The first time I met Stuart Hall – at the BBC in Manchester – I got a big open mouth kiss and a quick squeeze in the wrong place.
He was like your best friend’s creepy uncle. The one to avoid at parties. In your face and in your space.
It was ‘just his way’, a colleague of his assured me. I was relieved when a female co-presenter stuck around in the dressing room.
Some time later he was asked to judge a competition running in our junior section.
Oh, the irony of that now. I even interviewed Jimmy Savile for that section, Mr Punch in human guise. Made my flesh crawl.
You have to remember this was an age when fame or power brought flash cars, flamboyant clothes, dolly birds, spoils of success to flaunt.
But the real spoiler was it also bought silence.
The canteen culture could be found within big business, broadcasting, politics, showbiz, football, the police force.
It wasn’t just a man’s world but an abusive man’s world.
For every Hall or Savile exposed countless more run scared of past sins catching up with them. Super sized egos cut down to size.
There’s a world of a difference between banter, flirtation, an office romance – and an unprovoked unwanted assault.
Many years ago I quit a career in broadcasting when one man didn’t just overstep the line but rip it up – and me with it.
Instead of report him I judged myself.
I was young and lacking in judgement.
I was even younger when I got caught up in an incident involving Stuart Hall which hit the front pages of several tabloids in the 1970s.
The bumptious broadcaster had told me to meet him at his hotel – as he had no time to judge our contest earlier.
It was late but I knew a PR girl would be there and a male colleague of mine arriving later.
In the event my colleague got misdirected to another hotel.
When he arrived he found us being plied with drinks and anecdotes.
I was relieved to see him.
He had a drink, and excused himself to go to the loo, passing through Hall’s bedroom off the lounge.
Hall later went to the bathroom and emerged furious.
Toiletries had been poured over his bed and suits – in “apple pie bed” fashion.
My colleague scarpered, Hall threw a punch and gave chase, a punch up occurring in the lobby where delegates were decamped, drinking, debating which national newspaper to call first.
I piled my colleague into the cab and faced the wrath of the then-editor after tabloids ran “it’s a KO” headlines and bills came in for replacing very expensive hair tonic “restorer” (which evidently didn’t work).
Hall sported a shiner when he read the news.
Years later our paths crossed on a press trip to Ypres with war veterans.

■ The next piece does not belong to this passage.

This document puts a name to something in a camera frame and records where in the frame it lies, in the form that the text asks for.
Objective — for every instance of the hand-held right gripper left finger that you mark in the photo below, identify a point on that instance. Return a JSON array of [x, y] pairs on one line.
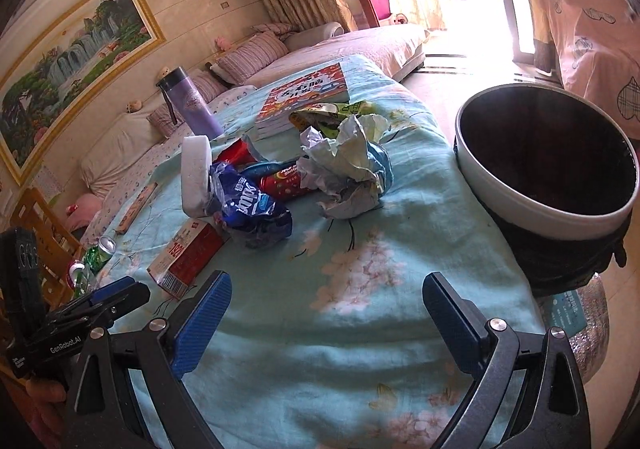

Hall hailed me unabashed with the words “I’d know those legs anywhere.”
Just his way...
What I didn’t know but only recently found out was that earlier – at that very event in Blackpool – he assaulted a 17-year-old girl.
She is now 55. I’m 56.
She blew the whistle on him recently. She was on telly the other day explaining how what happened profoundly affected her, physically and emotionally.
She told viewers she later worked in child protection. Buried her own feelings out of deference to those of others. Just as I do each time I interview a woman who’s been raped.
You can’t apply a sliding scale to sex crimes. We each cope in a different way. But we now live in a society where it is easier to speak out.
And we should – if only to spare others.
It took the unadulterated awfulness of Savile’s crimes to prompt the first victim to speak out against Stuart Hall.
She realised he may have assaulted others.
And so it proved. Guilty to 13 charges of indecent assault on girls from nine years old to 17 between 1968 and 1986.
Hall was hoist by his own petard. His over weaning arrogance in blustering on national TV about “pernicious and spurious” allegations.
Because others came forward – to unmask yet another paedophile in public life.
Let’s hope the Attorney General agrees that 15 months isn’t sufficient recompense for those crimes.
A kindly judge concluded the veteran broadcaster, at the age of 81, would find a custodial sentence “particularly difficult”.
I’d have thought that was the whole point.
Or should we just stick him in a hotel and provide him with room service?